## What the exercise asks
Every line with the string "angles" should be copied from the data.
Records supplied START
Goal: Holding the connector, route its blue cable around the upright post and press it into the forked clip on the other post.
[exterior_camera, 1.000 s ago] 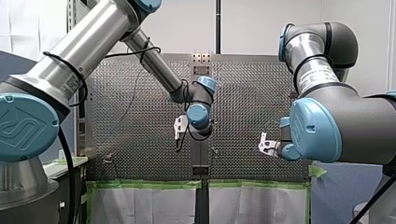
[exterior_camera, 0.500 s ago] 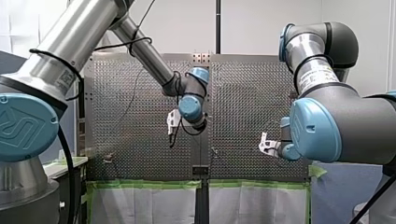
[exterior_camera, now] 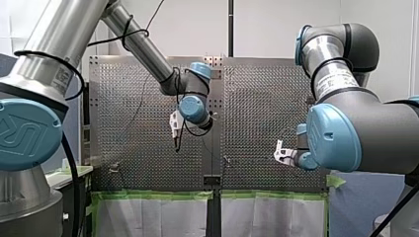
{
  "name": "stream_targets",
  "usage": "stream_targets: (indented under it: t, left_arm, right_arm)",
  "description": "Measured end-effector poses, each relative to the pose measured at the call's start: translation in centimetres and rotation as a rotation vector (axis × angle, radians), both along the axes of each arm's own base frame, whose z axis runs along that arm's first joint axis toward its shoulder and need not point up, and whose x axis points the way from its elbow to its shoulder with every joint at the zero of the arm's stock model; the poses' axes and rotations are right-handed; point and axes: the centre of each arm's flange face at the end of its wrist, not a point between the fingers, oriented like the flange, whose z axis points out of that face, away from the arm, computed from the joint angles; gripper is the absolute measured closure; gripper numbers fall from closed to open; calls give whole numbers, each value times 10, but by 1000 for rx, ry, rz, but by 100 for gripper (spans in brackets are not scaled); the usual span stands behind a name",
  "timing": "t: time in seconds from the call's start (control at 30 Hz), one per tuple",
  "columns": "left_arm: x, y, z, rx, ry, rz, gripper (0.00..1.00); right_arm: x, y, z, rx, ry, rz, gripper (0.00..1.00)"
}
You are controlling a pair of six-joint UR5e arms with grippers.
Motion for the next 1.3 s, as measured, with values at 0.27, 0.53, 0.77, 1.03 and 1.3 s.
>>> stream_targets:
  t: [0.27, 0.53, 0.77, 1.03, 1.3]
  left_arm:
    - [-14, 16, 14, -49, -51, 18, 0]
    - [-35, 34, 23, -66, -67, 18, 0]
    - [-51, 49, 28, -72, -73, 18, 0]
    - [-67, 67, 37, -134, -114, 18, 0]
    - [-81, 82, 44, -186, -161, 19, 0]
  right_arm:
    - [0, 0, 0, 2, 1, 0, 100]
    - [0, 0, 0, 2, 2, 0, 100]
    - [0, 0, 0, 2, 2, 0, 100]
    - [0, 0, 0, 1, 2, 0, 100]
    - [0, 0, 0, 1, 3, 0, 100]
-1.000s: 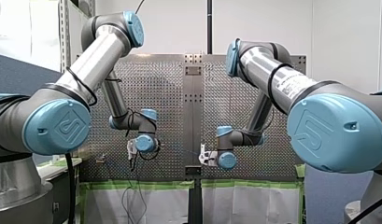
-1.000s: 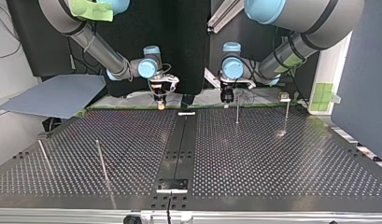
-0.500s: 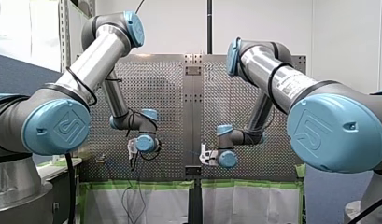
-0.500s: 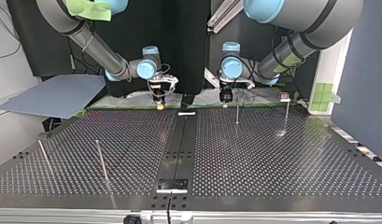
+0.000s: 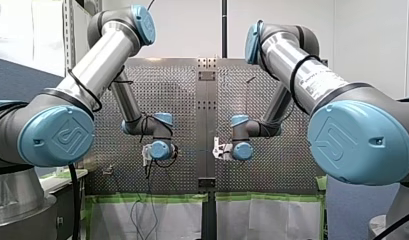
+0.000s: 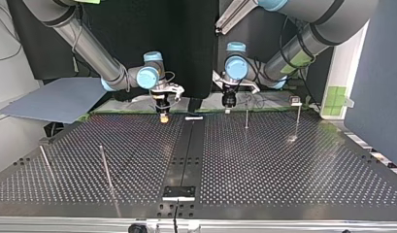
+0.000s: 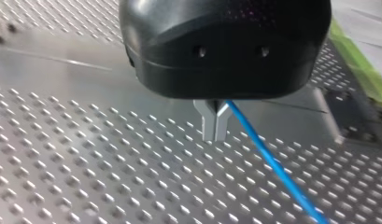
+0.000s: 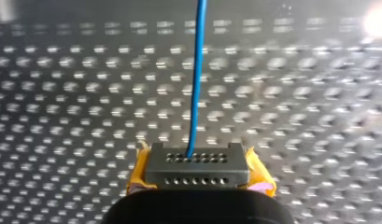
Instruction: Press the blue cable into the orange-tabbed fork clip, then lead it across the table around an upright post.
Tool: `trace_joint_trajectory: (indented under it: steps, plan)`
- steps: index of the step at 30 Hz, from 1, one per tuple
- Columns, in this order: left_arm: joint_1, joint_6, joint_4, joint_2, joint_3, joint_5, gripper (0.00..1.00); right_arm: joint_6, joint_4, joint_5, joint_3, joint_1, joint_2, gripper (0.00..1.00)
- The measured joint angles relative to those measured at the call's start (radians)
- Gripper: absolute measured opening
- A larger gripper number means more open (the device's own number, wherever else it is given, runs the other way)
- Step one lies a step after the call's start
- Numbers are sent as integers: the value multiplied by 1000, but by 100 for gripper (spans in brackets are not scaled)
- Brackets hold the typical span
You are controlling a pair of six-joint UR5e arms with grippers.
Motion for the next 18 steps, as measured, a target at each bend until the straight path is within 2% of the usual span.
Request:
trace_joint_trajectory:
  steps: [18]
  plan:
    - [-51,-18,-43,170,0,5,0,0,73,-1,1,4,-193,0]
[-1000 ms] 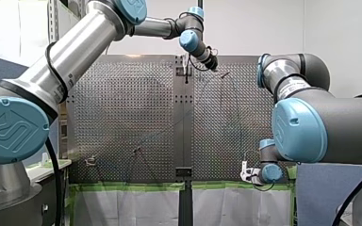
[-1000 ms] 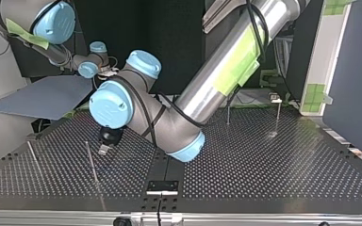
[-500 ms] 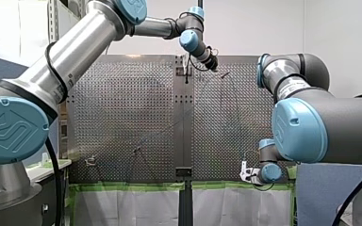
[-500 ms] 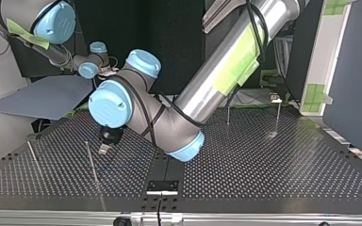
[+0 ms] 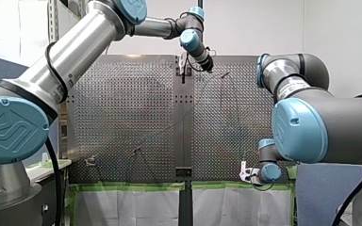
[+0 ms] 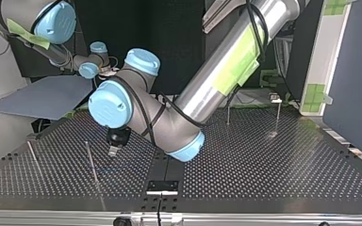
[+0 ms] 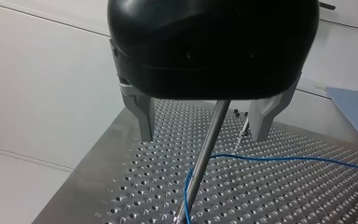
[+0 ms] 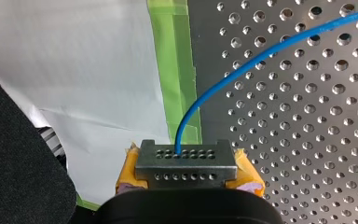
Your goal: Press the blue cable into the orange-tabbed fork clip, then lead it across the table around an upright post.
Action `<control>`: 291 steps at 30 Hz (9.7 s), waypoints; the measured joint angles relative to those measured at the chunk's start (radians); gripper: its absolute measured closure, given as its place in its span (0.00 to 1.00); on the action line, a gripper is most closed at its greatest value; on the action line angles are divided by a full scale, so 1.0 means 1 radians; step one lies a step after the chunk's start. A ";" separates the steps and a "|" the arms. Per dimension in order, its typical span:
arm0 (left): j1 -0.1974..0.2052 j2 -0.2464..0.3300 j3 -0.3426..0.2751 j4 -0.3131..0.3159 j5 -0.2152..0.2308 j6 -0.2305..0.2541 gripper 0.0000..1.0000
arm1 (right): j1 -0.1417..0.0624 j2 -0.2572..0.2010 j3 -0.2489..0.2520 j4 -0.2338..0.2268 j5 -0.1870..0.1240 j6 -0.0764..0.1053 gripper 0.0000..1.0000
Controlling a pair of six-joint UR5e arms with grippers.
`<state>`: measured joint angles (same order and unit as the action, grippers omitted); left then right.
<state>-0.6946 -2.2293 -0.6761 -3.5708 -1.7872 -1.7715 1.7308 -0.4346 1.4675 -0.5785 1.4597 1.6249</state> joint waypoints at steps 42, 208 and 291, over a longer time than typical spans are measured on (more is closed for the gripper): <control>0.011 0.169 -0.181 0.104 -0.076 -0.010 0.00 | 0.003 0.000 -0.002 0.003 0.001 -0.005 1.00; 0.096 0.515 -1.602 1.295 -0.055 -0.197 0.00 | 0.027 0.000 -0.027 0.056 -0.009 -0.055 1.00; 0.191 0.469 -1.660 1.291 0.041 -0.163 0.00 | 0.034 -0.002 -0.028 0.064 -0.019 -0.055 1.00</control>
<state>-0.5035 -1.7599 -2.3359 -2.2797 -1.7463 -1.9345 1.7649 -0.4366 1.4398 -0.5141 1.4405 1.5696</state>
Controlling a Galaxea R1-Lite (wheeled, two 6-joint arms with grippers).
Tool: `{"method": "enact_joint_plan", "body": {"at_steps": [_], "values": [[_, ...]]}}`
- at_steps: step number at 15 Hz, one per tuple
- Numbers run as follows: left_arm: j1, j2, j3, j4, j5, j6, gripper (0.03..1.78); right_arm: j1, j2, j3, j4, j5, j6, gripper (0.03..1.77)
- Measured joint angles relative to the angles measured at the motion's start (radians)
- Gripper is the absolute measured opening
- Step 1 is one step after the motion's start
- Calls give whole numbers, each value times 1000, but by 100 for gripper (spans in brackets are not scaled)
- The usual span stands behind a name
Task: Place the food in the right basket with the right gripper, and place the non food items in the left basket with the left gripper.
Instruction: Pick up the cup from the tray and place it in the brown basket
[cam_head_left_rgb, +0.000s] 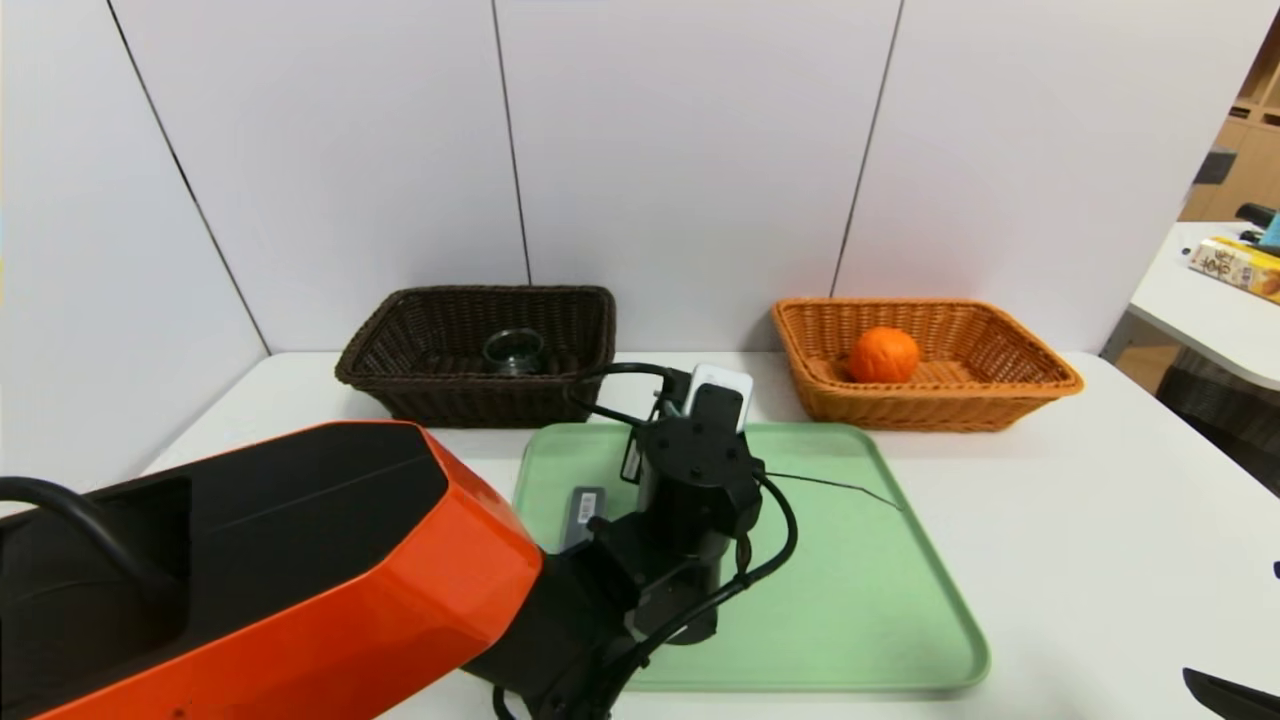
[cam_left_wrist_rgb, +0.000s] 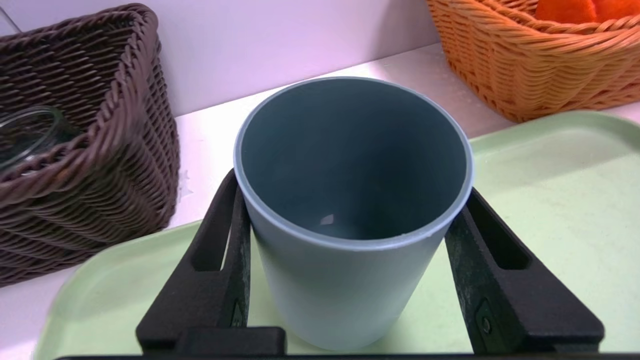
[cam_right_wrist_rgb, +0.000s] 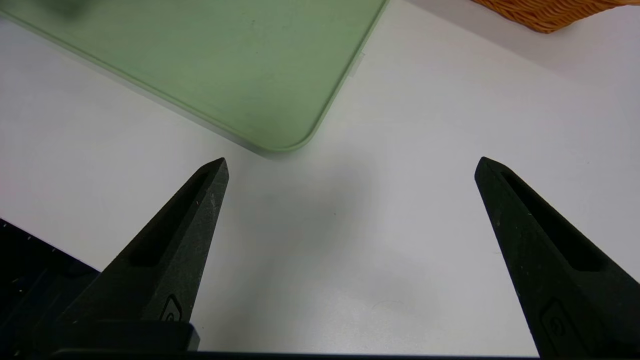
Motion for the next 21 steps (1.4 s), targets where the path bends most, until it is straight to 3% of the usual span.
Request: {"method": "enact_joint_plan", "body": {"at_steps": [5, 12, 21], "values": [[0, -174, -1, 210, -16, 0, 109, 0, 1, 8, -7, 1, 0, 170], [62, -425, -88, 634, -97, -7, 109, 0, -1, 12, -10, 4, -1, 170], [382, -465, -197, 723, -257, 10, 109, 0, -4, 11, -9, 7, -6, 170]]}}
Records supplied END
## Exercise answer
  "description": "Measured end-effector poses, each relative to the pose measured at the call's start: translation in centimetres and rotation as a rotation vector (axis × angle, radians), both along the axes of each arm's own base frame, whose z axis runs along that arm's first joint axis toward its shoulder and need not point up, and whose x axis points the way from its elbow to its shoulder with every joint at the zero of the arm's stock model; the poses' axes and rotations are right-handed; point and axes: the centre of each arm's flange face at the end of its wrist, not a point between the fingers, oriented like the flange, whose z axis points out of that face, away from the arm, computed from the joint angles; gripper is the absolute measured closure; gripper numbers fall from closed to open; calls give whole numbers, each value times 10, but by 1000 for rx, ry, rz, but by 100 for gripper (spans in brackets are not scaled); the usual span stands behind a name",
- The measured joint angles relative to those measured at the call's start (radians)
Action `<control>`: 291 steps at 30 Hz (9.7 s), waypoints; the measured joint angles relative to those measured at the chunk's start (radians); gripper: its absolute measured closure, given as its place in its span (0.00 to 1.00); on the action line, a gripper is most closed at its greatest value; on the action line angles are divided by a full scale, so 1.0 means 1 radians; step one lies a step after the chunk's start. A ";" separates the steps and a "|" the arms. Per dimension in order, its typical span:
`<state>`: measured joint angles (same order and unit as the action, grippers omitted); left then right.
- Measured joint angles relative to the angles measured at the motion's start (radians)

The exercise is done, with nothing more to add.